What are the lines below, starting at the line containing "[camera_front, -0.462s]" and ending at the line containing "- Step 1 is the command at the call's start"? Write them out exactly, ends included, without pictures.

[Records drawn from a dataset]
• • • •

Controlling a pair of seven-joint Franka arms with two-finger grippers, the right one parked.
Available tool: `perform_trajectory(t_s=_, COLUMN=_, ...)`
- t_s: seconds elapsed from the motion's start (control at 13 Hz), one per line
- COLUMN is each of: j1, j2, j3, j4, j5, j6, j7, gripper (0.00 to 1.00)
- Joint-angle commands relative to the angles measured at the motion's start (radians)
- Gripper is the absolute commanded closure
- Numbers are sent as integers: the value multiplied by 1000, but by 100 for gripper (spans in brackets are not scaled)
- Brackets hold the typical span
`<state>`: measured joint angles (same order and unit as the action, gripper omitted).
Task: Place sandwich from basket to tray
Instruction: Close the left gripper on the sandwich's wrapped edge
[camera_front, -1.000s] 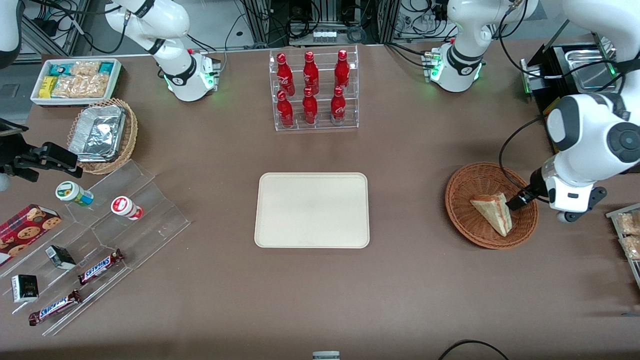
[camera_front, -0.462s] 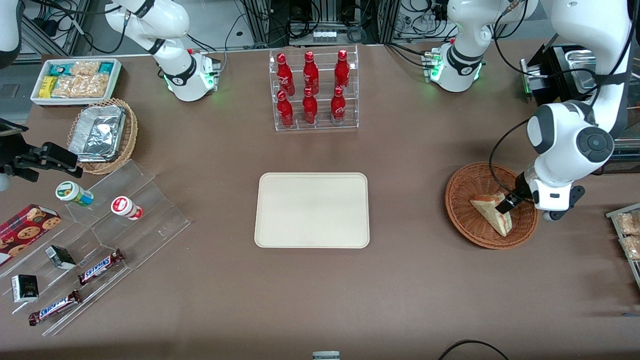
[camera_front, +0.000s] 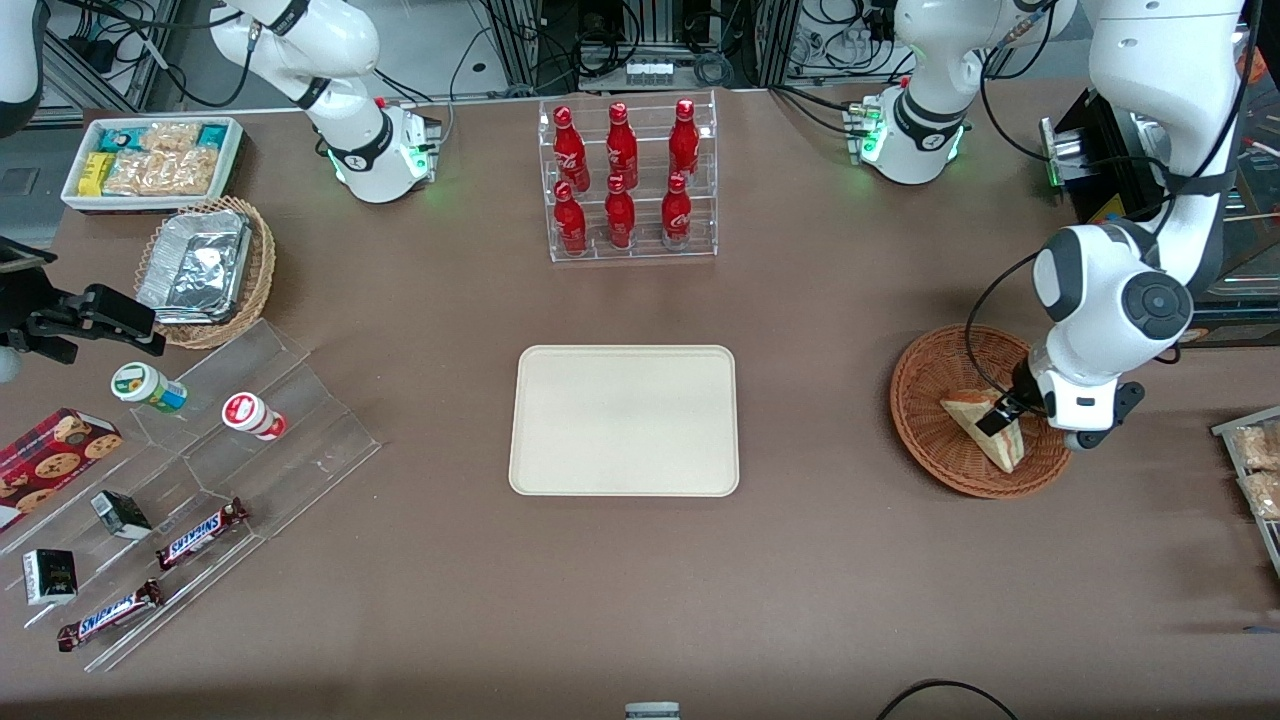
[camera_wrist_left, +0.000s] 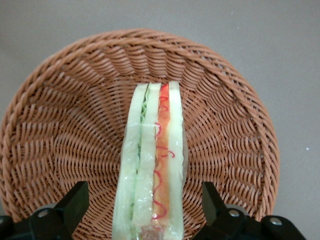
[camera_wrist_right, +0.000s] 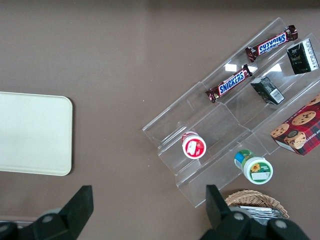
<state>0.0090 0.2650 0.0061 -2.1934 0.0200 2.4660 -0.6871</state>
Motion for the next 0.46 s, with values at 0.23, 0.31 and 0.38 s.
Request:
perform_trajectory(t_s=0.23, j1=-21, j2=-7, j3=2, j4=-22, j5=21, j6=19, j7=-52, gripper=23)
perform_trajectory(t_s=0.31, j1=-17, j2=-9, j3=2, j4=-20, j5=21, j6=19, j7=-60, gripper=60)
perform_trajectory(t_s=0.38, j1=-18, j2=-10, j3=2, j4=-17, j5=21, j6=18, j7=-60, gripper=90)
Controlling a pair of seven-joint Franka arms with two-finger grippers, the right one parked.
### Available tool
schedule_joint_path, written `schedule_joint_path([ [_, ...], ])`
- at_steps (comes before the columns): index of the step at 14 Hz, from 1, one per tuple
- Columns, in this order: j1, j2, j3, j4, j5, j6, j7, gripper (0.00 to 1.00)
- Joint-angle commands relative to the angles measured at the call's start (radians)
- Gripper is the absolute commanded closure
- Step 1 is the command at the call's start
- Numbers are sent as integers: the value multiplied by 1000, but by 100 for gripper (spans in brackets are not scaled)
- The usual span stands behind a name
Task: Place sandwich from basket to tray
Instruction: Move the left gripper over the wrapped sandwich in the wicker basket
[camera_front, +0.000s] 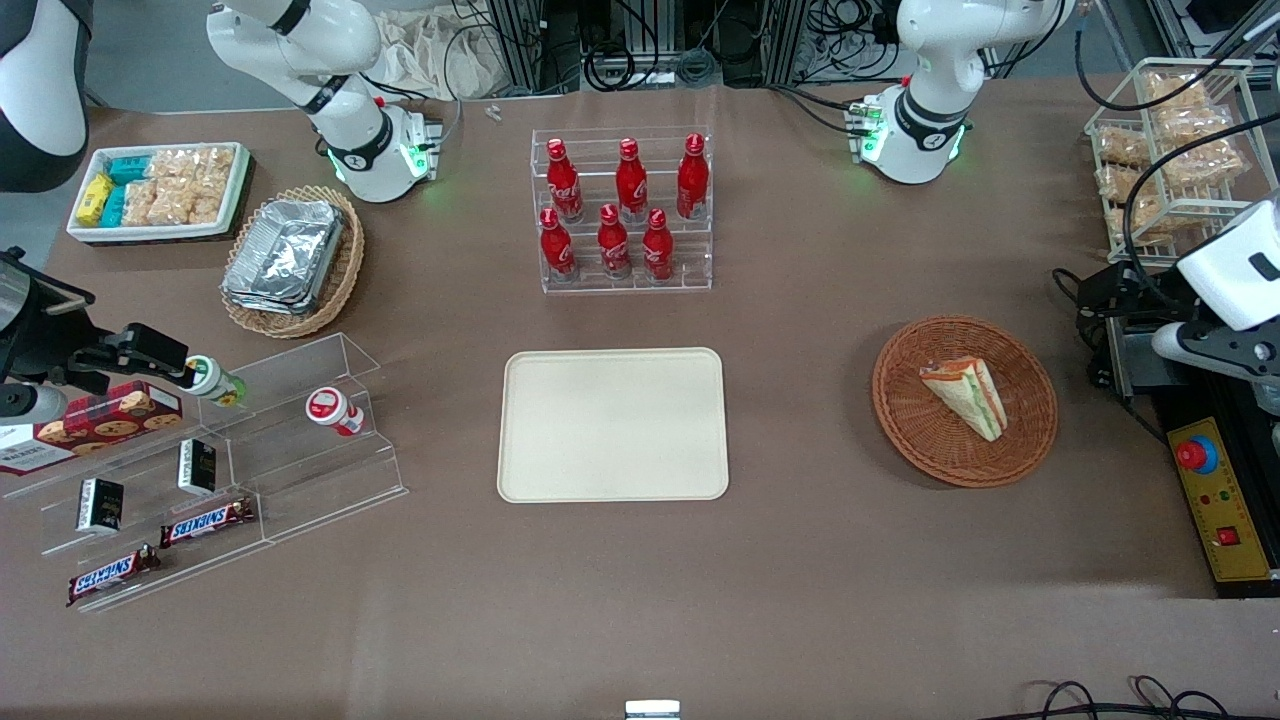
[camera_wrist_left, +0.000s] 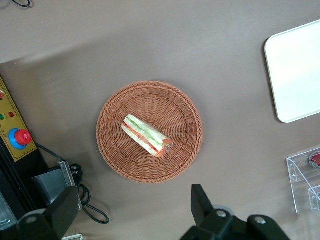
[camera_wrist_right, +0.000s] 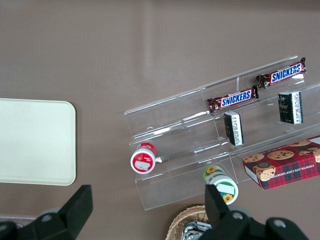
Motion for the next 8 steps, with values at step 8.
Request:
schedule_joint_path([
  [8, -25, 9, 1, -78, 65, 11, -145, 0],
])
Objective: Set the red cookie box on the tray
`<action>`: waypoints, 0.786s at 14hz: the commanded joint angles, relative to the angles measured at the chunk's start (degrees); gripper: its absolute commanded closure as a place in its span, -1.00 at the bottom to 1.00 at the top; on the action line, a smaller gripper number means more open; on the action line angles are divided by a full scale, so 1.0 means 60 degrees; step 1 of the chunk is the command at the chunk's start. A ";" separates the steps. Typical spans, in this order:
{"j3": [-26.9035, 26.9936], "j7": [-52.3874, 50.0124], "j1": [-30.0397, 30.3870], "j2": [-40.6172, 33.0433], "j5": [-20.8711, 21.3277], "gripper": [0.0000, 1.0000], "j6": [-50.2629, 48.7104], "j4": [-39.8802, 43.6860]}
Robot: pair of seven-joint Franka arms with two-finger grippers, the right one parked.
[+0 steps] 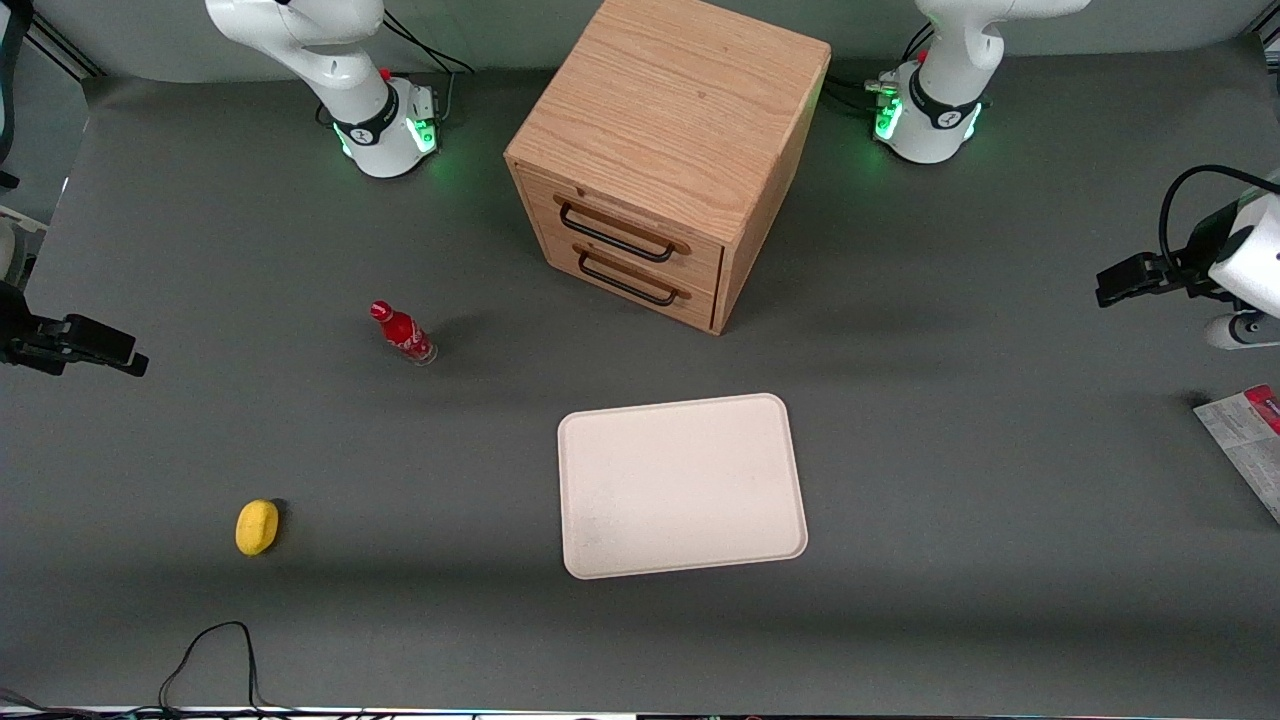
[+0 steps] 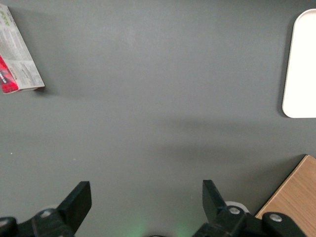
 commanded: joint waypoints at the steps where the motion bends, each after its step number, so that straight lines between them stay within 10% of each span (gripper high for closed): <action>1: 0.0133 -0.0206 -0.0238 -0.0004 0.0164 -1.00 -0.0439 0.0291; 11: 0.0147 -0.0338 0.0099 0.0201 0.0165 -1.00 -0.0763 0.0701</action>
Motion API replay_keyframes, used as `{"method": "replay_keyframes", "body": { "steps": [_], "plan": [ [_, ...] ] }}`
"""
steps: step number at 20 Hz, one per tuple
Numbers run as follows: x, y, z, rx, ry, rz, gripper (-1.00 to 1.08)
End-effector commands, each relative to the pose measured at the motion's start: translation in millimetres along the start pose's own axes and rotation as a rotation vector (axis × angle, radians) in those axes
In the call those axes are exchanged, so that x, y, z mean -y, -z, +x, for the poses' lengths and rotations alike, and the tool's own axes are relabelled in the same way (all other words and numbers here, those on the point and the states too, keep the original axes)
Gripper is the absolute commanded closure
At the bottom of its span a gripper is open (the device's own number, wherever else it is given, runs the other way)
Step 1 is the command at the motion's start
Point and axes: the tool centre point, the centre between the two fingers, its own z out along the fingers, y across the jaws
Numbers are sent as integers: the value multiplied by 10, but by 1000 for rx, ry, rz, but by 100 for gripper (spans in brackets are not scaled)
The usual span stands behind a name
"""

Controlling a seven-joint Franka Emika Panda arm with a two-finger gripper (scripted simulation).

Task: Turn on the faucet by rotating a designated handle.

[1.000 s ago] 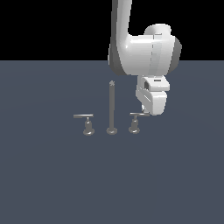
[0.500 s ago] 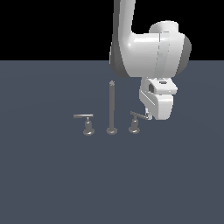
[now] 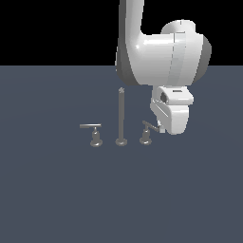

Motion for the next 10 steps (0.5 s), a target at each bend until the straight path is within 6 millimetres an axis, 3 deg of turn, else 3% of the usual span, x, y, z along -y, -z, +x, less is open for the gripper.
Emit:
{"method": "replay_keyframes", "body": {
  "steps": [1, 5, 6, 10],
  "plan": [
    [-60, 5, -196, 7, 19, -6, 108],
    [-134, 8, -304, 8, 21, -9, 108],
    [-131, 2, -111, 1, -7, -5, 108],
    [-92, 5, -388, 4, 6, -7, 108]
  ]
}}
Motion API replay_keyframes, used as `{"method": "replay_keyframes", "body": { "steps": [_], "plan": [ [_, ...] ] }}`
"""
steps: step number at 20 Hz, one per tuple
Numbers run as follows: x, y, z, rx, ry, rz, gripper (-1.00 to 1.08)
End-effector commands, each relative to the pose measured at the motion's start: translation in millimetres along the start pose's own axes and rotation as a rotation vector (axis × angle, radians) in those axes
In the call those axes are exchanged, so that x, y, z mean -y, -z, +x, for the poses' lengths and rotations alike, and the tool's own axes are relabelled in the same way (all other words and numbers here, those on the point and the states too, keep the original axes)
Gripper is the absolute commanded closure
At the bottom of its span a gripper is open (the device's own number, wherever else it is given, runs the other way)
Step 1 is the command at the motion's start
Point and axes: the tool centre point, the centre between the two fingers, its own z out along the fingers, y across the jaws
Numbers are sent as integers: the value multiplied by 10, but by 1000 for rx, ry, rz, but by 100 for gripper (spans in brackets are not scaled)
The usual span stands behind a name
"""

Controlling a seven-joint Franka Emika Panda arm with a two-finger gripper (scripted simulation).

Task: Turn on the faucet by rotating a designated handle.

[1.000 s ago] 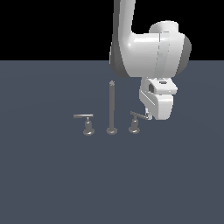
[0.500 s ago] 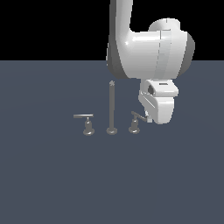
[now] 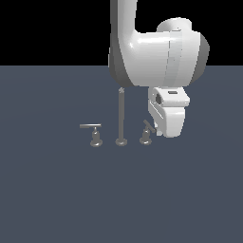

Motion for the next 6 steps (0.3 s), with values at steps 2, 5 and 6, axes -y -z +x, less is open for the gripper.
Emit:
{"method": "replay_keyframes", "body": {
  "steps": [2, 5, 6],
  "plan": [
    [59, 6, -371, 8, 35, 0, 108],
    [81, 9, -569, 10, 44, -2, 108],
    [81, 9, -569, 10, 44, -2, 108]
  ]
}}
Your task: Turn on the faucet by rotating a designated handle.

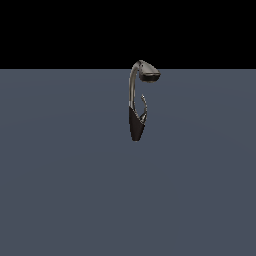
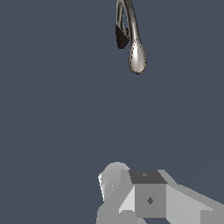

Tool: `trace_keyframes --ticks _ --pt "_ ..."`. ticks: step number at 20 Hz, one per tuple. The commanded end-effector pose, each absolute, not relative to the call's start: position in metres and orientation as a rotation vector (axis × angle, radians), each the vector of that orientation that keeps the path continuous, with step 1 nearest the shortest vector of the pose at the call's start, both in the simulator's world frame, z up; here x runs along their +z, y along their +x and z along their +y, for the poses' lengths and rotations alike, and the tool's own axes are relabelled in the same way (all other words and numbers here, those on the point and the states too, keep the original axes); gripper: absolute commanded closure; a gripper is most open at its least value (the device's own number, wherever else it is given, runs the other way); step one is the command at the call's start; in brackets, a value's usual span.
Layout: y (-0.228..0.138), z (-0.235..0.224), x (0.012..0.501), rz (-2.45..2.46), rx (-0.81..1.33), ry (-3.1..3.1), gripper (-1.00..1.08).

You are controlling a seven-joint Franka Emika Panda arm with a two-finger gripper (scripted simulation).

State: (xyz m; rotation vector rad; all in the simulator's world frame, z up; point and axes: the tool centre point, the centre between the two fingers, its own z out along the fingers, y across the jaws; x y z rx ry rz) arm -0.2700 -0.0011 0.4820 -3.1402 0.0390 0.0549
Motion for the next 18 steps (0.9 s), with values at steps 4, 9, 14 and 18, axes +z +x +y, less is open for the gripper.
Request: trace_keyframes --ticks 4,9,14,18 --pt "-0.269 -0.003 0.482 0.043 0.058 -3.145 1.08" --pt "-0.266 -0.013 0.480 0.055 0.069 -3.168 1.08" --pt "-0.266 -0.014 0.480 0.054 0.069 -3.172 1.08" --pt "-0.262 -0.013 0.480 0.073 0.076 -3.162 1.08"
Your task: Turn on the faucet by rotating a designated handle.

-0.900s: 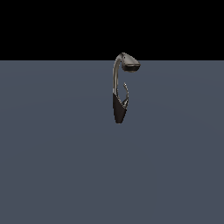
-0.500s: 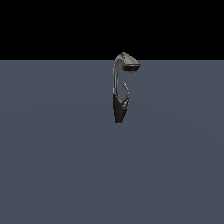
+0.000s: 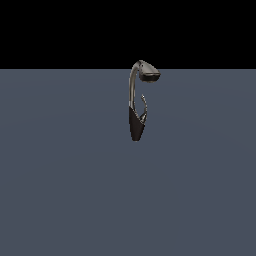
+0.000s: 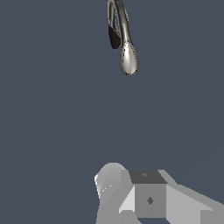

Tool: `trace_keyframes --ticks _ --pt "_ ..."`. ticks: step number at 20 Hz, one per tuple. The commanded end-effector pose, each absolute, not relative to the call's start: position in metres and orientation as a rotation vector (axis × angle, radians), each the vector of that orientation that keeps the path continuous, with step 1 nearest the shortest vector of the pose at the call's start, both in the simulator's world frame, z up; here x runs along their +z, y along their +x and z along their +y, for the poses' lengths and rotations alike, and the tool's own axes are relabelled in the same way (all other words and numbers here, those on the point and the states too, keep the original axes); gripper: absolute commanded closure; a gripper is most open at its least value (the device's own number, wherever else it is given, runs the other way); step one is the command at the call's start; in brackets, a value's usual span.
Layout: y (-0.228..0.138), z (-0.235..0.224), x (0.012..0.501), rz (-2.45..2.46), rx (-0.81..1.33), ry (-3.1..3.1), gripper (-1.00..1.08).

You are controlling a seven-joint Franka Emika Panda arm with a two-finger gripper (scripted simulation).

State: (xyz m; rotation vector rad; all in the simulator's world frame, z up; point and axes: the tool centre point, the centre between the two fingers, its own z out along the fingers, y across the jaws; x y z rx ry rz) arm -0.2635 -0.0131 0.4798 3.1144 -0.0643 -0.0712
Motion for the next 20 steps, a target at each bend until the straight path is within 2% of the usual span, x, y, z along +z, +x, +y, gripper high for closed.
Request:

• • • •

Solution to this task:
[camera_front, -0.462s] 
[camera_front, +0.000s] 
[camera_wrist_left, +0.000s] 
[camera_wrist_right, +0.000s] 
<state>0.0090 0.2650 0.0061 -2.1934 0.0200 2.4660 -0.6871</state>
Motion for the next 0.46 s, with values at 0.23, 0.31 and 0.38 s.
Request:
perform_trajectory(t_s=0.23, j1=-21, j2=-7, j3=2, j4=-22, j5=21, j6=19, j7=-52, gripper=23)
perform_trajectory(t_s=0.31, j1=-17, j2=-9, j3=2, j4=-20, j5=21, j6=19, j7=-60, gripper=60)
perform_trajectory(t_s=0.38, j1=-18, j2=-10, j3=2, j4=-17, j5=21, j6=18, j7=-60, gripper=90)
Controlling a pair of seven-joint Franka arms with two-finger grippers, the right one parked.
### Available tool
schedule_joint_path, written `schedule_joint_path([ [_, ...], ])`
- at_steps (comes before the columns): index of the step at 14 Hz, from 1, one per tuple
- Columns, in this order: j1, j2, j3, j4, j5, j6, j7, gripper (0.00 to 1.00)
- Joint-angle commands relative to the angles measured at the call's start (radians)
- Gripper is the absolute commanded closure
- Step 1 is the command at the call's start

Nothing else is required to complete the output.